D omenico Rossi was full of hope and excitement as he walked across the bridges and footpaths that led to the Palazzo Zulian.

His artistic senses tingled at the memory of the English couple’s beauty, but more than that by the pleasing nature of the light and dark side by side.

So close that they were almost one, and yet so different.

Two sides of the same coin, perhaps, with different aspects of character and strength.

Unique experience and pain gazed out of those two young faces, along with irrepressible curiosity and desire for life.

He felt drawn them more than to any subject in years.

It was a miracle they were letting him paint them.

Such a pity he had been quite so drunk. Perhaps Adriana had been right to try to keep them out and make them come back later, for while he could remember perfectly what they looked like and how he wanted to paint them, he couldn’t remember what they had talked about and what, if anything, they had agreed upon.

And the sketches he had made of their heads were terrible. He was ashamed.

This was not good.

Drinking was fun, necessary even, when he had nothing to paint and no desire to look. Melancholy was a curse but he’d begun to think that wine was not the answer. Not when he forgot things.

Something niggled at the edges of his mind. To do with forgetting, and the English couple, and the Savelli portrait. Was there a connection there? Savelli had died, stabbed through the heart, they said. Which Domenico didn’t like to think about. Not after his furious, drunken dream when he had…

He refused to think about the dream. And he certainly wasn’t about to tell anyone about waking up on his studio floor the following morning, with his clothes wet and dirty as if he’d swum in the canal and rolled about the street like a dog.

Adriana knew, of course. She’d washed his clothes and called him a drunken pig. But there was nothing to imply the drunken nightmare was more than there. There had been no blood on his clothes—or at least only from his own grazes.

Well, it was a warning, a sign from God, maybe. If He had not given up on him. Rossi would stop drinking, and he would paint the most exquisite portrait of the English couple that would become famous throughout Europe. He might even marry Adriana…

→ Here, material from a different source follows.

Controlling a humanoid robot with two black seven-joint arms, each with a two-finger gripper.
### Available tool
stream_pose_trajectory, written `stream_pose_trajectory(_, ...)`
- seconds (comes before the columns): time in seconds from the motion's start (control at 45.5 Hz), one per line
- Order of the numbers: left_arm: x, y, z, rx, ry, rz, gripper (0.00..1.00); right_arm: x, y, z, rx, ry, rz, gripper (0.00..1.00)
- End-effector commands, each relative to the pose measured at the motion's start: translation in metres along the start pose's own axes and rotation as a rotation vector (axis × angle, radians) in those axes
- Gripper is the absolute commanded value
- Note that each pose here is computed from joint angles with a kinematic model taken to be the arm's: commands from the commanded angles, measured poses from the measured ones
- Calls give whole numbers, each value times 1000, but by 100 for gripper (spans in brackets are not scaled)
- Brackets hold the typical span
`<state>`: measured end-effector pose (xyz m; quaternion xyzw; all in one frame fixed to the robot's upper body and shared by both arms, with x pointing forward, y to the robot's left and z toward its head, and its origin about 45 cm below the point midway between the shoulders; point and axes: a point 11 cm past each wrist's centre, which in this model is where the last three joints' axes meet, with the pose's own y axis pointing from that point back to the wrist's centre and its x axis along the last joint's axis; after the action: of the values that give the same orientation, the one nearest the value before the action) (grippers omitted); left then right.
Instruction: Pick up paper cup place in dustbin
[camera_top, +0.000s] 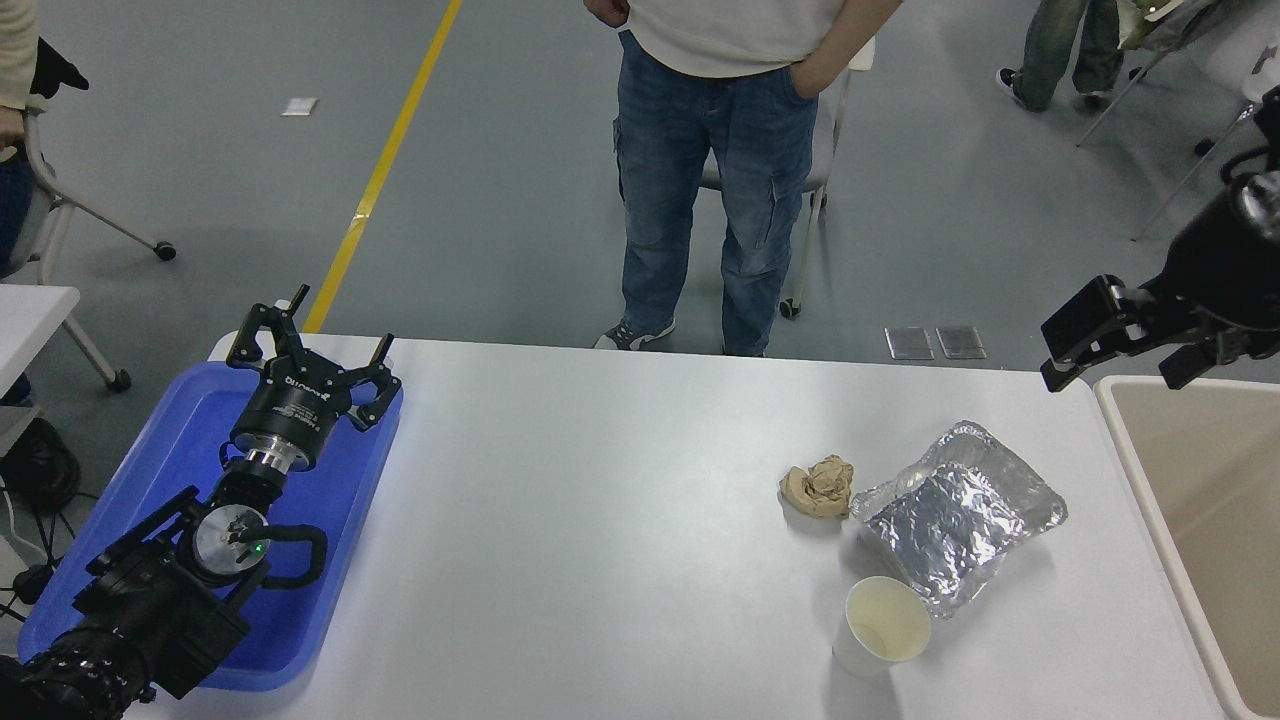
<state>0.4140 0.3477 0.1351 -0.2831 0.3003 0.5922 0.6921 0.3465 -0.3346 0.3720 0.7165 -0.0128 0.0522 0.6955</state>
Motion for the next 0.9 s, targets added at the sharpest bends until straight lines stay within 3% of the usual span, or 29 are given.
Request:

He approached the Palazzo Zulian, the most distinguished building on the canal. Straightening his back, he lifted the knocker.

*

It was after noon before they were able to leave the palazzo.

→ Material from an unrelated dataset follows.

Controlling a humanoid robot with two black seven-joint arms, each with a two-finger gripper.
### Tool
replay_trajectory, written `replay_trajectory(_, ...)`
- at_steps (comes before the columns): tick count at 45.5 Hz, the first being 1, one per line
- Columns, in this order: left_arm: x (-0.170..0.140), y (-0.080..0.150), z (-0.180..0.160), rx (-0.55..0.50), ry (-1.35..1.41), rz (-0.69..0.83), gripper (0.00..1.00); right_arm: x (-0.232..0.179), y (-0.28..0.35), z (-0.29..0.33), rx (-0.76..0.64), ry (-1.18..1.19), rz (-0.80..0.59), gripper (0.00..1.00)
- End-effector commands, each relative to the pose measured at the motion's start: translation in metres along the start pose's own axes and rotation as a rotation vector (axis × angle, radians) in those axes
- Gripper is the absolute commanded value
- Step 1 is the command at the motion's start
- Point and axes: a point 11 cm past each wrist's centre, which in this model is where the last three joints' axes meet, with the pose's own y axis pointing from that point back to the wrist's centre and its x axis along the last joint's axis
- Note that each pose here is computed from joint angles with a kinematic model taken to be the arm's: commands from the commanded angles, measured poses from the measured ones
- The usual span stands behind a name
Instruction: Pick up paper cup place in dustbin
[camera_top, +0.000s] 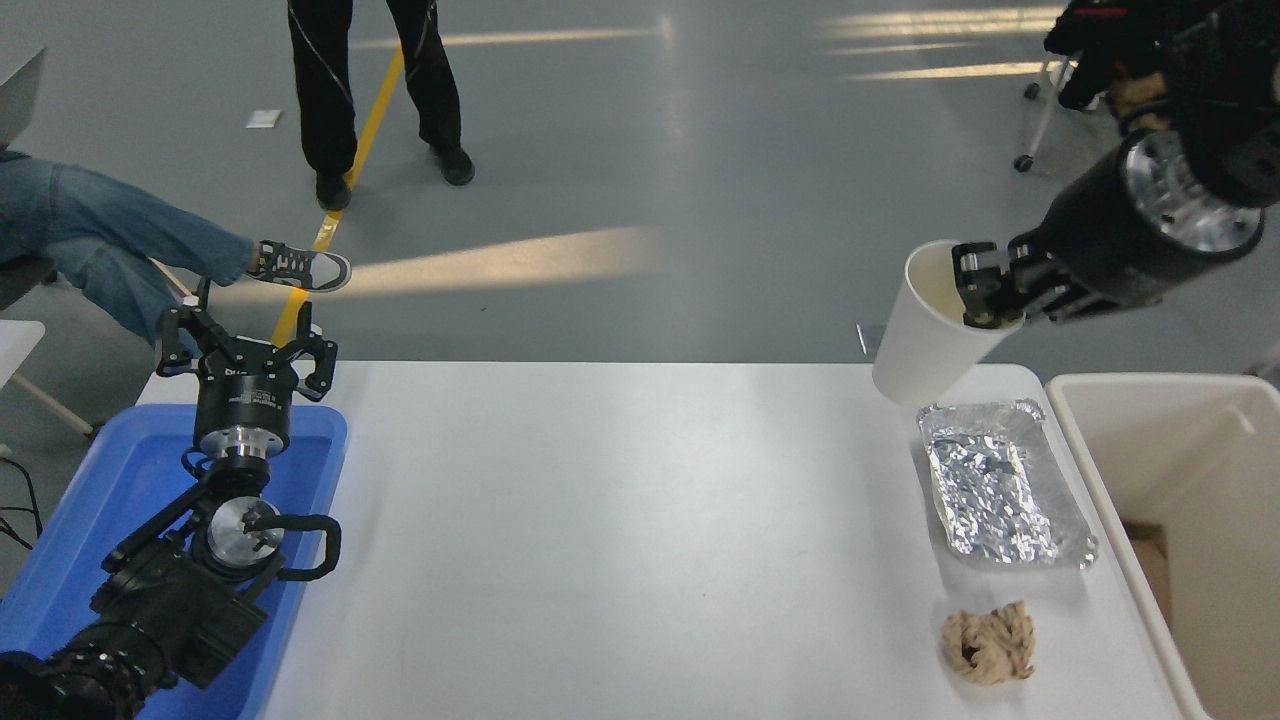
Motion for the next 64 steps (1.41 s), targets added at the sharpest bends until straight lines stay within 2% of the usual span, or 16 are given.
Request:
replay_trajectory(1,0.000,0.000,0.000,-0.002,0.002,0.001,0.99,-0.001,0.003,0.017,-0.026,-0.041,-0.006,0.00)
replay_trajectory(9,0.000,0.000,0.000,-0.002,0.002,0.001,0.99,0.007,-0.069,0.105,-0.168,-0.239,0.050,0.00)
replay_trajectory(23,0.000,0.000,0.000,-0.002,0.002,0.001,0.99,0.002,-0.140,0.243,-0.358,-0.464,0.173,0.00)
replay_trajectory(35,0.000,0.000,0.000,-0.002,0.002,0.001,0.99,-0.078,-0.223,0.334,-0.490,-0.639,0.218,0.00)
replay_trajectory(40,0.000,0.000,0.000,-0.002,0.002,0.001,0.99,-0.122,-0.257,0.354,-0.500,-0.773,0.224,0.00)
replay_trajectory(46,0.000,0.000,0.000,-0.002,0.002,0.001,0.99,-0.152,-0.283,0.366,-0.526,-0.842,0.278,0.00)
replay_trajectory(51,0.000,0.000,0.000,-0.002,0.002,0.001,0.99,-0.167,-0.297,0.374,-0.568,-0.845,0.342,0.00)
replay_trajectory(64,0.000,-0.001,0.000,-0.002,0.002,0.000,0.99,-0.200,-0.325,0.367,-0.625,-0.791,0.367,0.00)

Rossi, full of inconsequential chatter and great roars of infectious laughter, was, nevertheless, quite a martinet in his own way.

Prone to barking out orders as though they were dogs or private soldiers under his command, he could be impatient and fussy one moment, and the next lapse into some funny story to make them laugh.

But his eyes were clear and keen, his hand steady as he sketched and sketched again. He was nowhere near ready for paint, he said. He needed to watch the light on the water for a bit, and make sure his subjects were posed for maximum impact.

“When it is right,” he said. “Then, I go fast.”

By tacit agreement, they did not ask him anything further about Savelli or the unfinished portrait. There would be other days, when he was more comfortable. And they might know more of the right questions to ask.

When he finally left, he announced that he would come back tomorrow afternoon. And as hostages, he left his paints and easel and two canvases.

“Early is best,” Constance murmured. “I wonder what state he’ll be in when he does come?”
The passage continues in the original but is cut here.